PROBLEM DESCRIPTION: The listing below should be printed again word for word, without any images.

===== RECORDED INFORMATION

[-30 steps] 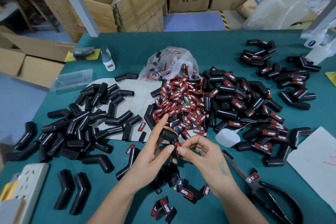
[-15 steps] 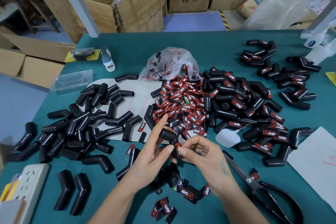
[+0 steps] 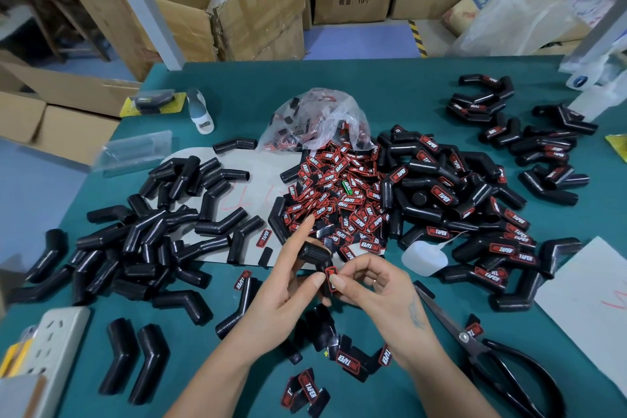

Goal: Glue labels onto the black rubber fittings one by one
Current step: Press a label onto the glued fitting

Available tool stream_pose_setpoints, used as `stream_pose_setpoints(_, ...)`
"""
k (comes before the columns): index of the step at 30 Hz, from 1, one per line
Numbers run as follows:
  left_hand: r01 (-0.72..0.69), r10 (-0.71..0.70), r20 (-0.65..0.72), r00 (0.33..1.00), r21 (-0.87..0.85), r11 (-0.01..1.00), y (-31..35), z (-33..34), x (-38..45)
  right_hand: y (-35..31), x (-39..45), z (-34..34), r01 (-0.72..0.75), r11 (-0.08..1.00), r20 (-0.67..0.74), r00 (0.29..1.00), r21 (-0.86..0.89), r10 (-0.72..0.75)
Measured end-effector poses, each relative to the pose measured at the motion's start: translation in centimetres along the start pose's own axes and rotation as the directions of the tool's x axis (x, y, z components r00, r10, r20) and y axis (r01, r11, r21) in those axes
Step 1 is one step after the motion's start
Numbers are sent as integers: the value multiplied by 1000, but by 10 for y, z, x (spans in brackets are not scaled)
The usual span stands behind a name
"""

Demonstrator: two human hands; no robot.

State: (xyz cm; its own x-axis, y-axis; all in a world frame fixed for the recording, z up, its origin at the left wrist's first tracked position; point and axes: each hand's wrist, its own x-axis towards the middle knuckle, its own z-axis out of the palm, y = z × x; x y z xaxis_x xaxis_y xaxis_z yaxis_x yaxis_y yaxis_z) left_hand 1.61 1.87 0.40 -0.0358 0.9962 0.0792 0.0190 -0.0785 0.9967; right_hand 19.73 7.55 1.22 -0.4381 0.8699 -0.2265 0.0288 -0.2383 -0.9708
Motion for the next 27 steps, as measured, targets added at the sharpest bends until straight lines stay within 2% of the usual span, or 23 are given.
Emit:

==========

ANSWER BELOW:
[-30 steps] 
[-15 steps] 
[+0 steps] 

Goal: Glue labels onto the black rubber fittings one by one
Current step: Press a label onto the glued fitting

Available tool stream_pose_setpoints, used as `stream_pose_setpoints(_, ...)`
"""
k (comes before the columns): index of the step at 30 Hz, from 1, one per line
Numbers run as follows:
  left_hand: r01 (-0.72..0.69), r10 (-0.71..0.70), r20 (-0.65..0.72), r00 (0.33..1.00), r21 (-0.87..0.85), r11 (-0.01..1.00), y (-31..35), z (-33..34), x (-38..45)
  right_hand: y (-35..31), x (-39..45), z (-34..34), r01 (-0.72..0.75), r11 (-0.08..1.00), r20 (-0.67..0.74), r00 (0.29..1.00), r21 (-0.86..0.89), r10 (-0.72..0.75)
Measured end-effector poses, each relative to the pose measured at the motion's start: translation in centimetres along the start pose's own axes and rotation as the directions of the tool's x axis (x, y, z components r00, r10, r20) and y axis (r01, r11, r21) in those axes
Step 1 is one step after the motion's start
Numbers are sent as integers: the value multiplied by 1000, but by 10 for y, z, x (spans in brackets are not scaled)
The usual span stands behind a name
"""

Demonstrator: two human hands; no robot.

State: (xyz cm; its own x-axis, y-axis; all in a world frame fixed for the recording, z up, its origin at the left wrist's first tracked position; point and axes: each hand's wrist, its own x-axis towards the middle knuckle, its own z-axis out of the palm, y = z × x; x y z xaxis_x xaxis_y xaxis_z yaxis_x yaxis_y yaxis_z) left_hand 1.61 1.87 0.40 -0.0358 0.9962 0.0792 0.0190 -0.0785 0.9967; right_hand 19.73 7.55 1.22 -0.4381 0.8699 -0.2265 0.0288 -0.2383 -0.9708
Motion for the next 27 steps, as measured, targets added at the sharpest bends until straight lines stay within 2% of the usual span, or 23 are given.
Emit:

The output contains nothing more.